Throwback Thursday #50 – Are Rules Made to be Broken?

Maggie is the host of Throwback Thursday:

You can either free write using these questions as inspiration or answer the question as they are.

  1. Who in your family was the person who made and enforced rules? My mom. I saw my dad get mad at my sister a few times but I don’t really ever remember getting in trouble with him.
  2. Did you grow up with many rules, or was your life a little more flexible? I want to say that we had a lot of rules but they were reasonable. Don’t go places by yourself, no boys in the house if adults are not home, be home on time, if you aren’t where you are supposed to be just call. I feel like things were tight but I guess I always felt pretty safe.
  3. Were you a rule follower or a rule breaker? Definitely a rule follower, and still one. I remember getting in trouble at school only a handful of times and they were all for not doing what I was supposed to, but nothing out of the ordinary. I gave a girl a “flat tire” in 3rd or 4th grade, I cheated on a chemistry test, I wrote the Lord’s prayer all wrong in 4th grade on my cutting board project, …The biggest rule I broke was when I first got my driver’s license. The rule was: no one else in the car until I was told it was okay, don’t go on the highway by yourself, don’t drink and drive, and don’t speed. Well, on the first day with my license I went and picked up my two best friends, hopped on the highway and drove to buy beer in the city. I didn’t drink it though! I was so scared because my father was my insurance agent and I was told that if I ever got a ticket they would take my license from me until I was an adult.
  4. How were discipline and – in contrast – rewards managed in your household? Discipline was mostly just getting yelled at. I remember being little and being spanked. I didn’t get in trouble much so I don’t really remember being “grounded”. I think having a good life was the reward. My mom would come home with something little as a surprise or my dad would bring home a candy bar…
  5. Were you given the opportunity to plead your case in matters of disagreement? For the most part, my mother was always right….and honestly, she was mostly right!
  6. What tools did your parents use –  ‘I’m going to count to three‘ or ‘don’t make me get up‘ or a time-out chair? I remember things like: “Say that again and I’ll wash your mouth out with soap”, “if I have to turn around..”, or THE LOOK!!!
  7. Did fear of discipline curb your desire to break or bend the rules? Thinking back, I think I knew that the rules were pretty set so you either followed them or broke them.
  8. Did your upbringing influence the way you (as an adult) managed rules in your own home? Definitely! I didn’t yell, I whispered (mostly). I spanked each of my kids once and thought it was the dumbest punishment. How does whacking your kid on the ass teach them anything? My mother was big on honesty and that was my biggest thing. It was always, “tell the truth and you will get a fair punishment, but if I find out you lied….”
  9. Were you ever ‘grounded’? Do you want to share the story? Like I mentioned I don’t remember getting grounded. Apparently, if I did it wasn’t for anything exciting.
  10. Did you break rules your parents never knew about? Want to confess and leave with a clear conscious? No? I broke the rules about drinking alcohol. I broke the rules about smoking pot, but that was about it.

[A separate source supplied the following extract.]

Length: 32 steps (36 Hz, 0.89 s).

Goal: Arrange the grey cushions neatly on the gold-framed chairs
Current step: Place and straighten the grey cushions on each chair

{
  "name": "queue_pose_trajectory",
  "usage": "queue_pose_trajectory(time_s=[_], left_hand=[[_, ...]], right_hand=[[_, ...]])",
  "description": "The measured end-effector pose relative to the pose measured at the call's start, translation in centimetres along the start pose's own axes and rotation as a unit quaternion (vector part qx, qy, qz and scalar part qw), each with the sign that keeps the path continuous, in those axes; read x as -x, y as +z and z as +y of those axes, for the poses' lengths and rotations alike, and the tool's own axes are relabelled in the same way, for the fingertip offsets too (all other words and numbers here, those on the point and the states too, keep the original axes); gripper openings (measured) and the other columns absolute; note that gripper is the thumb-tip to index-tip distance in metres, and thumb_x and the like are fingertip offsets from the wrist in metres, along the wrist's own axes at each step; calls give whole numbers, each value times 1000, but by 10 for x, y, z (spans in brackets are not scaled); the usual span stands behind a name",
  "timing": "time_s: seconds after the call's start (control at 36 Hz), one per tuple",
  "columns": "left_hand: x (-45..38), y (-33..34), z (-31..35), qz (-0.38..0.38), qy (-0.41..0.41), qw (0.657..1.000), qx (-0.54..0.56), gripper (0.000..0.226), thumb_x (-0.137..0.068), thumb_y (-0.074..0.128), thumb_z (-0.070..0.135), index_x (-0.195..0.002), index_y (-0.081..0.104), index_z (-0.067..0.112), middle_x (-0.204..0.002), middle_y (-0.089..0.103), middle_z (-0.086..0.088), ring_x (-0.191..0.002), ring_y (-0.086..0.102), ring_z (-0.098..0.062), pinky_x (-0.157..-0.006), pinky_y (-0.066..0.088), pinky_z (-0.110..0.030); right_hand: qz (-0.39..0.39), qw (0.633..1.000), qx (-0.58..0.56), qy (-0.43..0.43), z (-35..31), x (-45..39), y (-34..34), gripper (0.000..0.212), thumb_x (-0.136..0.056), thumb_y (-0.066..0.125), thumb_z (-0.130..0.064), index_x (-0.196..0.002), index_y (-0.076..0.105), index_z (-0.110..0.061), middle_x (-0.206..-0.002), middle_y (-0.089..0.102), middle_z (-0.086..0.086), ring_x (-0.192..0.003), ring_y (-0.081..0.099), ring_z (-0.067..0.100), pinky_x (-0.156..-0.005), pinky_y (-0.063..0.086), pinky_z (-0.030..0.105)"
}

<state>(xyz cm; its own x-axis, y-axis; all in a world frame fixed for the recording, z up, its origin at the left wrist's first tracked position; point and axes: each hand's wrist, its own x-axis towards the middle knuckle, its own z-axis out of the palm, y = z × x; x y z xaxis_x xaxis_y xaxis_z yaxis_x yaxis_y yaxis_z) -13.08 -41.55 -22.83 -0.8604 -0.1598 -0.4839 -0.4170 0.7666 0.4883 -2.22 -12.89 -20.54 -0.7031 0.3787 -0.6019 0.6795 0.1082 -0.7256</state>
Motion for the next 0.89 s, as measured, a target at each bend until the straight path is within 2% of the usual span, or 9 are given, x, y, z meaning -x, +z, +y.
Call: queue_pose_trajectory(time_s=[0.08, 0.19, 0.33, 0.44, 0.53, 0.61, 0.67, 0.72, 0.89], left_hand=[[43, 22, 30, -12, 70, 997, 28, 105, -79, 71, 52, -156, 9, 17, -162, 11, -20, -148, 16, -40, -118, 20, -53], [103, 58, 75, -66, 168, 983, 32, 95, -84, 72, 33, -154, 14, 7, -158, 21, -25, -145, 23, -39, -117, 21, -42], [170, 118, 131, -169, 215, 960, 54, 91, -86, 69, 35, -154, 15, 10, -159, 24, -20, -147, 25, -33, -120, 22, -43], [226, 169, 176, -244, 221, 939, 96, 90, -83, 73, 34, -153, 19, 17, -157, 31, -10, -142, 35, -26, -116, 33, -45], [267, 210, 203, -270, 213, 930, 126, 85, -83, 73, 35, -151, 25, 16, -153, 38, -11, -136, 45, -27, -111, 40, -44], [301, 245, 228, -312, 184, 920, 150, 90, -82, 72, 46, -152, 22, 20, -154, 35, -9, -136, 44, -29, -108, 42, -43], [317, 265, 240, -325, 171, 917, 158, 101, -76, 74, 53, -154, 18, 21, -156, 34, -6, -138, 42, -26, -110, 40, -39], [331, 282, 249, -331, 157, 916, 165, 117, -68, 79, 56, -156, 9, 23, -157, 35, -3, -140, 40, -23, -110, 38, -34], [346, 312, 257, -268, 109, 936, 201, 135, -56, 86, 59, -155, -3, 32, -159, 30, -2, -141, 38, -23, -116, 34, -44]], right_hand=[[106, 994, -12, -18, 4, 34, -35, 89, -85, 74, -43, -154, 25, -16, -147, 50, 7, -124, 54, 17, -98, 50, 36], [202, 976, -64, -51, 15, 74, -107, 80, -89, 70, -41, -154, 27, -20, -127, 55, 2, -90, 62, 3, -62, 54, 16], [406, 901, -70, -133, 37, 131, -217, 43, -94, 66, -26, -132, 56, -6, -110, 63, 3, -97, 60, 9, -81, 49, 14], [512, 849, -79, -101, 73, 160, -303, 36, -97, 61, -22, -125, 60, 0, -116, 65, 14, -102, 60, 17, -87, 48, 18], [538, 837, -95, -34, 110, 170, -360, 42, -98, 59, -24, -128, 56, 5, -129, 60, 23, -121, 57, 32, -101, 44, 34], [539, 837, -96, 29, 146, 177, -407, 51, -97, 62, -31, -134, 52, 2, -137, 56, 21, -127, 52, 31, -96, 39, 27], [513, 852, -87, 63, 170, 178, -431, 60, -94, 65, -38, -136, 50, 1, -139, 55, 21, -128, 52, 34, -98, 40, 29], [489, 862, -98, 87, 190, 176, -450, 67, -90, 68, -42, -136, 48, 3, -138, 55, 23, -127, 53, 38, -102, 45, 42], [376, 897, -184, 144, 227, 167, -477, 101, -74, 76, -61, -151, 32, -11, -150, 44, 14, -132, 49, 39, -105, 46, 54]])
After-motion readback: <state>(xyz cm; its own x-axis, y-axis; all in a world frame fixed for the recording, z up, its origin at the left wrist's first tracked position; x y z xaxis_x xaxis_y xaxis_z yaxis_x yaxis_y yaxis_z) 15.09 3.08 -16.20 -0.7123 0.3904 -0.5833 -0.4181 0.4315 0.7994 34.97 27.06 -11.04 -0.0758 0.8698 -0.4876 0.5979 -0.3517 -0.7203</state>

Throwback Thursday #48 – That Was Then And This Is Now

Lauren is the host to Throwback Thursday. Check it out here

1) When you were a kid, did you like your name? Would you have changed it if you could? Do you like it now? I don’t remember liking or not liking my name. When my daughter was little she wanted to be called something else, but I wasn’t like that when I was little. Now, I guess it is fine. It sounds a little weird to me for some reason. If I call someone else that has the same name, it doesn’t sound weird.

2) As a kid, what always brought a smile to your face? What about now, as an adult? (family-friendly please) I remember loving my toys, my stuffed rabbit, my other animals. One thing I remember was a conversation that I had with my sister when I was little. This could be totally fabricated but to me it is 100% true. When we used to go to parades and things my parents almost always let us buy one thing. I always picked balloons. My sister always picked stuffed toys or other things. She told me that it was my fault that I bought stupid balloons that died the next day, that I should pick things like her that lasted. As an adult creating things makes me smile. I love to see finished projects and realize that I did well. My pets bring a smile to my face because they are so sweet.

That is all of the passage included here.